Richard Owen, Swiftmud's planning director, contends that Florida's water districts have succeeded because they're allowed to use just about any tools available.

Maxwell said it simply makes sense to look beyond political boundaries when dealing with natural resources that don't follow arbitrary borders.

"I don't think there's exactly a cookie cutter solution," Maxwell said. "But I would urge Georgia to continue to think that regionalism is a solution."

Would it work here?

James Kundell isn't so sure.

Kundell is a University of Georgia professor who chaired a state study committee on water that finished its work in September.

"It's not appropriate on a statewide basis," Kundell said of regional water districts.

Unlike Florida, which lies almost completely in a coastal plain, Georgia is more complex hydrologically.

Florida has five river basins; Georgia has fourteen. The northwestern half of the state relies mostly on rivers and reservoirs for its water; the southeastern portion uses mostly aquifer water.

Dave Kyler, executive director of the Center for a Sustainable Coast on St. Simon's Island, doesn't buy that reasoning.

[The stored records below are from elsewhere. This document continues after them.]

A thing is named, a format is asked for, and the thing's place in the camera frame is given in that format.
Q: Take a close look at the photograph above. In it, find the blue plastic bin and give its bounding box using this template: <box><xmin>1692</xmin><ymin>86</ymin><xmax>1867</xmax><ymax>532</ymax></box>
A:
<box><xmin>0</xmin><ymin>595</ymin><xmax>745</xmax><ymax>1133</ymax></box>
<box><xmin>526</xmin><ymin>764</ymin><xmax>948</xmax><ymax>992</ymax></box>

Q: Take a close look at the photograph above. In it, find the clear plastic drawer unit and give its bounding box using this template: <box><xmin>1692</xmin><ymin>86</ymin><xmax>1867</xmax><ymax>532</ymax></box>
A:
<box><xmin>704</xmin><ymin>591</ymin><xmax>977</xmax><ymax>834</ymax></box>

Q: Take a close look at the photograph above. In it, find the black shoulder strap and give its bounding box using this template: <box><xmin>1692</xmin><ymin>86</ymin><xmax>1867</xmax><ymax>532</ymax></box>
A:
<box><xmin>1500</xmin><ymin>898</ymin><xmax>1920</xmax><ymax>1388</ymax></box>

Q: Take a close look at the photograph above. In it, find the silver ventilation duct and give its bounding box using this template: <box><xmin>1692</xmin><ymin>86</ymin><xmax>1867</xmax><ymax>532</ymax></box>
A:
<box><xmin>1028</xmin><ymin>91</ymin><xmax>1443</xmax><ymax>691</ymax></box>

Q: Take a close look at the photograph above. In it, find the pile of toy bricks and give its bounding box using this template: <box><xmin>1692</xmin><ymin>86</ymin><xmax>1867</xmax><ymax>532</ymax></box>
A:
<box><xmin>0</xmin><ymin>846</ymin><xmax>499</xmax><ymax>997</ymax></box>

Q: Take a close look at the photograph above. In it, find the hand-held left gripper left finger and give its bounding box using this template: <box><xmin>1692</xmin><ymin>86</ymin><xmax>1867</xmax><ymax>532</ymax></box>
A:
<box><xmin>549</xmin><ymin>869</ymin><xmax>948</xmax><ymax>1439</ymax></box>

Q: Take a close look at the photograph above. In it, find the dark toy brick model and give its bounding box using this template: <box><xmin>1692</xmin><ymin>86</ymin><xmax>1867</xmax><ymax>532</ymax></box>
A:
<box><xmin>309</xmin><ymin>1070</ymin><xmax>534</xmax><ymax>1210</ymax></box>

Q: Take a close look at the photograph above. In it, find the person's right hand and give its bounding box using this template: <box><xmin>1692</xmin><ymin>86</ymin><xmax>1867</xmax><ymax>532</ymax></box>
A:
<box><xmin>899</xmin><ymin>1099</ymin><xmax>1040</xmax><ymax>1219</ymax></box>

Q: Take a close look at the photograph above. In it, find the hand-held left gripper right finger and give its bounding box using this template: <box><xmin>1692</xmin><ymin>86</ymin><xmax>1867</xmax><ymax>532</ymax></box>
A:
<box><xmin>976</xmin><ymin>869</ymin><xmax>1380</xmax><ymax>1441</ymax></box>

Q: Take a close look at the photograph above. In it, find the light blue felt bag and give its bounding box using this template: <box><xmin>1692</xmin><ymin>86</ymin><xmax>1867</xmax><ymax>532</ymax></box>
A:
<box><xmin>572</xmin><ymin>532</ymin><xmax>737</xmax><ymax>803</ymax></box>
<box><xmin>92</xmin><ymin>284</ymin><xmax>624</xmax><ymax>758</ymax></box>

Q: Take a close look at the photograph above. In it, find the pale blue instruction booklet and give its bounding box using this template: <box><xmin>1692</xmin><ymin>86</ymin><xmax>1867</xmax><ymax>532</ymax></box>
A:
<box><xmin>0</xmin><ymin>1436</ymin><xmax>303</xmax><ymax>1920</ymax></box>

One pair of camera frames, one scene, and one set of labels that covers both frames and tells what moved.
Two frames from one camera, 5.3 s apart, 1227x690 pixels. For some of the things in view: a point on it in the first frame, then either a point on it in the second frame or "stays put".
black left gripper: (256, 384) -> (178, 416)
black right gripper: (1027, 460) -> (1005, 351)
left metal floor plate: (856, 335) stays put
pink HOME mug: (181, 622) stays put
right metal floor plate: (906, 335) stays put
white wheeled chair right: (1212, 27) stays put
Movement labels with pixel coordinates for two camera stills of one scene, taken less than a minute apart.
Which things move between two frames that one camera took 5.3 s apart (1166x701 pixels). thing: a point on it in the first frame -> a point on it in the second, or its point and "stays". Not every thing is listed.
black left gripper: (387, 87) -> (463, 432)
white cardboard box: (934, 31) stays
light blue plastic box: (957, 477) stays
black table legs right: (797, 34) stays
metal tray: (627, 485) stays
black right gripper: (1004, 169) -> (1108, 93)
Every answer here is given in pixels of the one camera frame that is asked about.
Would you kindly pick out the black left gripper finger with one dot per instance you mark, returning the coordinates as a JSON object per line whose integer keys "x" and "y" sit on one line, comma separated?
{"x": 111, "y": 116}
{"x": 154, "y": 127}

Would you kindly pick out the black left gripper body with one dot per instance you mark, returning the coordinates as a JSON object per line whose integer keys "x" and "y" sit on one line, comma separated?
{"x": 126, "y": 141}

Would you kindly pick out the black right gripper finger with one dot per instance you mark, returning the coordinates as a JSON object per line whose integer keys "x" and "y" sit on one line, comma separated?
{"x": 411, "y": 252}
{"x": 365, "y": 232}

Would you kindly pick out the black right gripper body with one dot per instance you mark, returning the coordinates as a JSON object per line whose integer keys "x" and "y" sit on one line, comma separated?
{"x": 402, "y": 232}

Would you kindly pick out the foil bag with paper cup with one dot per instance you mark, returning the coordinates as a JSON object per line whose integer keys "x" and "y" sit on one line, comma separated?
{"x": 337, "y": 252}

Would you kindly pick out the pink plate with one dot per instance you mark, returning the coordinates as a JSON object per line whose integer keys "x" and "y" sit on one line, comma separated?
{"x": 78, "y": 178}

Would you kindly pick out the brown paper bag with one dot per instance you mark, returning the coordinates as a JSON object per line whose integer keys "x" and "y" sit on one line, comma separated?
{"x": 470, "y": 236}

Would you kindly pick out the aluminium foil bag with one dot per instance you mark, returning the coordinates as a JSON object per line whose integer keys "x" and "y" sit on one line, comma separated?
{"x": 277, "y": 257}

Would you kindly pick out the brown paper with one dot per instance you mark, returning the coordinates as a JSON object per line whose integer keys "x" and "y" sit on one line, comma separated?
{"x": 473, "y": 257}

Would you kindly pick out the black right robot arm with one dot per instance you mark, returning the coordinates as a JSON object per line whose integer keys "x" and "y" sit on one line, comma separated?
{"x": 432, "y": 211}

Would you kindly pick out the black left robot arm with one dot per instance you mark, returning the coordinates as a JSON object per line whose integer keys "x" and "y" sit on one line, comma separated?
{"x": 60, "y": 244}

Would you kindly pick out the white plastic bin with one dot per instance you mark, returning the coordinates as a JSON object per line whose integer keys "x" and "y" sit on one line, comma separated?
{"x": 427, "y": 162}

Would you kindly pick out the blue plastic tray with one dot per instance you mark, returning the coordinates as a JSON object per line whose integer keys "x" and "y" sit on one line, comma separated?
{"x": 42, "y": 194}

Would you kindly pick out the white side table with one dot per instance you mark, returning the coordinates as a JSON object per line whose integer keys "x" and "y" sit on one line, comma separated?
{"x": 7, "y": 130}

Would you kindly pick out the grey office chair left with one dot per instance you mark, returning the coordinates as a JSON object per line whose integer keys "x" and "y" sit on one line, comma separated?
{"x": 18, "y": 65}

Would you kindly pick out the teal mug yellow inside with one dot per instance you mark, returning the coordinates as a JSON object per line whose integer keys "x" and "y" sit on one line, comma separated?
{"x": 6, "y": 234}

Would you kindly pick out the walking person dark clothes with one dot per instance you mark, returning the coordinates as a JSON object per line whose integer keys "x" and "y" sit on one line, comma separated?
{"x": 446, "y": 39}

"That's a problem that's got to be dealt with no matter what structure is approached," Kyler said of Georgia's geology. "It's complex no matter what you do."

Kundell agrees that areas where water resources are interconnected should be looked at as a unit -- like coastal Georgia.

But Kundell warns that getting there won't be easy. There's no intrinsic authority at the regional level; a regional water agency would need the legislature to delegate powers that now rest elsewhere.

Kyler thinks the real problem is sharing power.

"Anybody with a certain amount of authority or success is going to be wary of changing things," he said.

Savannah may be a good example.

Bob Scanlon, the environmental affairs officer for the city of Savannah, pointed out that with its surface water treatment plant, the city has the infrastructure to become a regional water supplier. With more than enough water to meet its own needs, why would the city want turn over control to a multi-government agency?

"Savannah has already made the investment sufficient for a regional supply," Scanlon said. "That was done at Environmental Protection Division's request in late '80s and early '90s. It begs the question: How do we do it equitably?"

A regional arrangement would have to be phased in slowly, Kundell said, so that everyone knows it's coming. Otherwise it might be seen as creating winners and losers.

St. Johns' district assistant executive director Wehle encourages both action and patience for Georgia.

"The ability to give people an out, time to come about, to come around and raise money and see this is what we're going to -- it takes time," he said. "But (Georgia) will be in much better shape than if they hadn't done it."